• Prompt
Return every line of the entries that includes the word "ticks".

(Source records)
'''
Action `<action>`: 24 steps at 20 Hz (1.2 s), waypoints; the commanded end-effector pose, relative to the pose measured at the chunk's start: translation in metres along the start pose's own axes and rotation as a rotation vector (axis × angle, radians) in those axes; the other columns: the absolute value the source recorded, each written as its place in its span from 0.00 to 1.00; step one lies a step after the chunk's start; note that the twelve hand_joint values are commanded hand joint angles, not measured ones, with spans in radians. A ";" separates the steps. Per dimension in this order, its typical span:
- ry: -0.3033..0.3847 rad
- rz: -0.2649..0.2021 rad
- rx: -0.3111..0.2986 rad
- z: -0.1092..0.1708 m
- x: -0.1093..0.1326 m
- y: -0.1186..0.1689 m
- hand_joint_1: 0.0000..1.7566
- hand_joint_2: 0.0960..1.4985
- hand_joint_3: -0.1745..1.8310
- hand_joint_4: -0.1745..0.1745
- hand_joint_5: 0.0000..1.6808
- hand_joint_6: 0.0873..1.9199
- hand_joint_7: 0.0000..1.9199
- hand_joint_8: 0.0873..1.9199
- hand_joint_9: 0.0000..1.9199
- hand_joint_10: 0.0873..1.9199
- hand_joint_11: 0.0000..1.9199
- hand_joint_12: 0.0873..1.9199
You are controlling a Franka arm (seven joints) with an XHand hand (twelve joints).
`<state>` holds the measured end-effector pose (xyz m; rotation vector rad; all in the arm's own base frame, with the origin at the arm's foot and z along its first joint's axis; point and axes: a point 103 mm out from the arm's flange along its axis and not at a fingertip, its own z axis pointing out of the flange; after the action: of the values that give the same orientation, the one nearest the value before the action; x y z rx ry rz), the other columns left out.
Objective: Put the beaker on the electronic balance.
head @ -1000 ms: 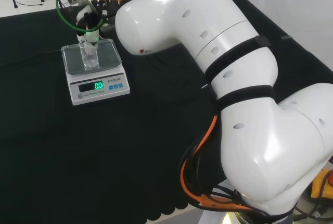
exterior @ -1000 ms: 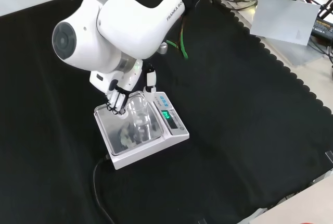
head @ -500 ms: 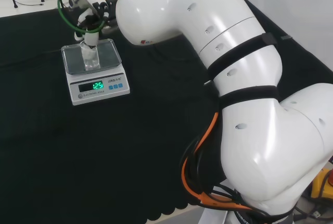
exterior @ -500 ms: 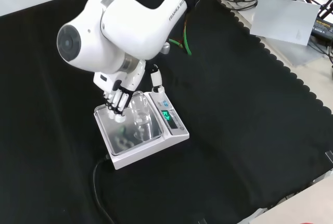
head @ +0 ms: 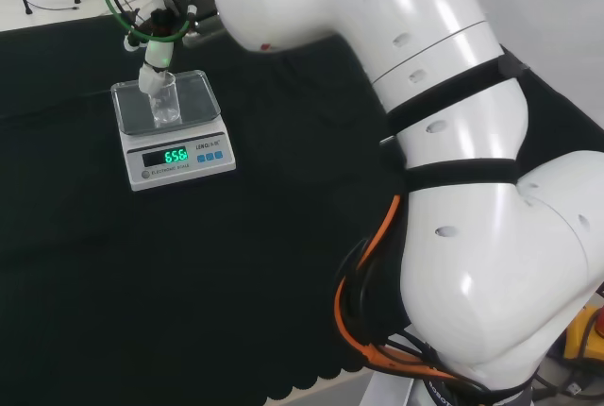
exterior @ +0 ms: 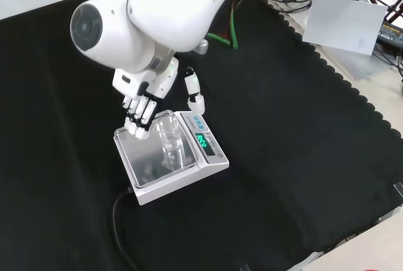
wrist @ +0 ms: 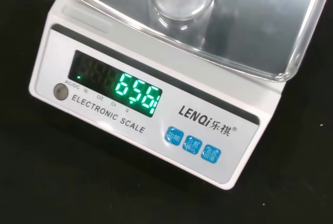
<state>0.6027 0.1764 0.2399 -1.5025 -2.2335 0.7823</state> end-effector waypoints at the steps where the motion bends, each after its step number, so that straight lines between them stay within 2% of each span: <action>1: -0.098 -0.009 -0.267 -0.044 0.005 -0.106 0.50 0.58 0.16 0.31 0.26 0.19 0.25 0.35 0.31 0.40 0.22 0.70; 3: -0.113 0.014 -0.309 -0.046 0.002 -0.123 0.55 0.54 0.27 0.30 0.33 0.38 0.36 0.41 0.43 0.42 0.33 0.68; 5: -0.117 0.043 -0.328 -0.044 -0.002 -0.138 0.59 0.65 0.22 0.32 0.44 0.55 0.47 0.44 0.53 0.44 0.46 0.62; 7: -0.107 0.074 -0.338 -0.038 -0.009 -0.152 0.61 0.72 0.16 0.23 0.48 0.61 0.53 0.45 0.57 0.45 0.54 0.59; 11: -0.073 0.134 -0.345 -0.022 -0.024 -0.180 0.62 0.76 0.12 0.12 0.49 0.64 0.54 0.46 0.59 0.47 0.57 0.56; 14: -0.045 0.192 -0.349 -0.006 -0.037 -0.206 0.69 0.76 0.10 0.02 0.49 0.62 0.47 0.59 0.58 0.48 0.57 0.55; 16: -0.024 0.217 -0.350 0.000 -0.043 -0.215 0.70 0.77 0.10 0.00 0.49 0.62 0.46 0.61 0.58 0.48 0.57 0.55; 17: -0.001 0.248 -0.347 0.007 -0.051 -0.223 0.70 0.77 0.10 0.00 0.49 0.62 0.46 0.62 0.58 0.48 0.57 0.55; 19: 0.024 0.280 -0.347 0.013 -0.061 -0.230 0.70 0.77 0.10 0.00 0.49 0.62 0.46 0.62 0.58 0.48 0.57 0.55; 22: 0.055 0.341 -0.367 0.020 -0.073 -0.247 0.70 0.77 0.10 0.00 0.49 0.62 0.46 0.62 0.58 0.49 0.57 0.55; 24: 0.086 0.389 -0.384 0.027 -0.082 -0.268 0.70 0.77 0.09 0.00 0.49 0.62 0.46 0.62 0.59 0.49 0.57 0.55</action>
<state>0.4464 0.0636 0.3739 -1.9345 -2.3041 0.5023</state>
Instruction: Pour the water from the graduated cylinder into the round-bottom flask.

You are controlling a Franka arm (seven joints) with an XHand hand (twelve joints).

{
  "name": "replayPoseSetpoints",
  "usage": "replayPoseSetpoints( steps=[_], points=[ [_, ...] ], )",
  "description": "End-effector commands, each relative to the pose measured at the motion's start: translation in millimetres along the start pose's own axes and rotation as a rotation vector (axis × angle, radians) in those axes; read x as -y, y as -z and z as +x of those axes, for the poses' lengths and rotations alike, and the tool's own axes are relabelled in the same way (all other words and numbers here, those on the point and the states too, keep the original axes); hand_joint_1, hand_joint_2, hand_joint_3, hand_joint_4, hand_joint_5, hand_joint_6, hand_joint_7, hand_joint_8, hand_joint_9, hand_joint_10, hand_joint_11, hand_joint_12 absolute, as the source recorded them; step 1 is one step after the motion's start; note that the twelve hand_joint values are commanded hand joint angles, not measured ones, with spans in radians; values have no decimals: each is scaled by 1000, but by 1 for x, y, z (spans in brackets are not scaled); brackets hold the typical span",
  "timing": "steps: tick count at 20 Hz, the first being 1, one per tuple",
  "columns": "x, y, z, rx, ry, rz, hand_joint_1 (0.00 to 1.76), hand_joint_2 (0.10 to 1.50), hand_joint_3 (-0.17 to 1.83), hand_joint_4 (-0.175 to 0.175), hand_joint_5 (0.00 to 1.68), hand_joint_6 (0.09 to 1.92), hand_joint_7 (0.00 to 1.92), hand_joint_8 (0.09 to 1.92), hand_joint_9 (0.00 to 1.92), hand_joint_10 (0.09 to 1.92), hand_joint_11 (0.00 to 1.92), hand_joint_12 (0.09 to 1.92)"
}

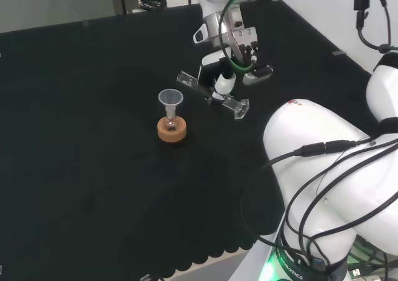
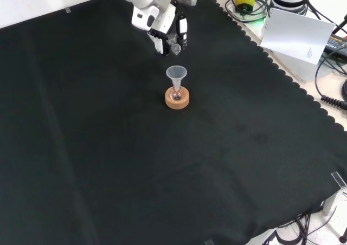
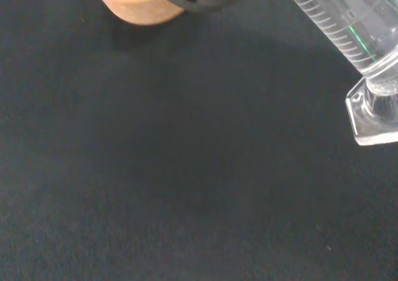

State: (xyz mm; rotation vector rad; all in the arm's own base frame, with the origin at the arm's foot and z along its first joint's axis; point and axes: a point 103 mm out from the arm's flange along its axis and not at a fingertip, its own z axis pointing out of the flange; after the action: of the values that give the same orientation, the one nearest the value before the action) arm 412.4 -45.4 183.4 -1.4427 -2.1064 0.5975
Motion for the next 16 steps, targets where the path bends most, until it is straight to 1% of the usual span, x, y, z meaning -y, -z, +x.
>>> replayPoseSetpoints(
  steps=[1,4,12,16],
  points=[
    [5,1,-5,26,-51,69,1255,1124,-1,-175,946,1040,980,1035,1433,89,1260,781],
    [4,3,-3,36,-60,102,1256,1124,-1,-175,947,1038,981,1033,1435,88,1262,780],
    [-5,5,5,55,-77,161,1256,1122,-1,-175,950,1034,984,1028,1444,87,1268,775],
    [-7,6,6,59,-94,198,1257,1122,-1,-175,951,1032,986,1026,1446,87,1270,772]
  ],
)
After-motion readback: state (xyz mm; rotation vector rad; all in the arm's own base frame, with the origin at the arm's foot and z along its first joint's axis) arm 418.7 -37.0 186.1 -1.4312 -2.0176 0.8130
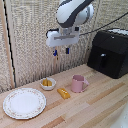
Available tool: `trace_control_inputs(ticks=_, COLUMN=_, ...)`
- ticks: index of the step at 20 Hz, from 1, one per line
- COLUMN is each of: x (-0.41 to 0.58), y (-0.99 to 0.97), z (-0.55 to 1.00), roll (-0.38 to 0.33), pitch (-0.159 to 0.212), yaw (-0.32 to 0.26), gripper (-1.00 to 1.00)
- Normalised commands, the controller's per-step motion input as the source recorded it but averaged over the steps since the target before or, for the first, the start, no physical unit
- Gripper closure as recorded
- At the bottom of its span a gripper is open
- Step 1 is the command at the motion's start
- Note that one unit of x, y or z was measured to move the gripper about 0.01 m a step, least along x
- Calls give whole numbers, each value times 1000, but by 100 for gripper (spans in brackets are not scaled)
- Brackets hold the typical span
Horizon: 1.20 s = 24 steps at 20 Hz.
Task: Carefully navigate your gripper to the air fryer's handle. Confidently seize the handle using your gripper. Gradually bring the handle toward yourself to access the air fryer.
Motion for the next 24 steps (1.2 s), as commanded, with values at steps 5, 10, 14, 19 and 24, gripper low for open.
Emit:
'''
• Output for this exercise
Available tool: `trace_control_inputs(ticks=_, COLUMN=_, ...)`
- ticks: index of the step at 20 Hz, from 1, one per line

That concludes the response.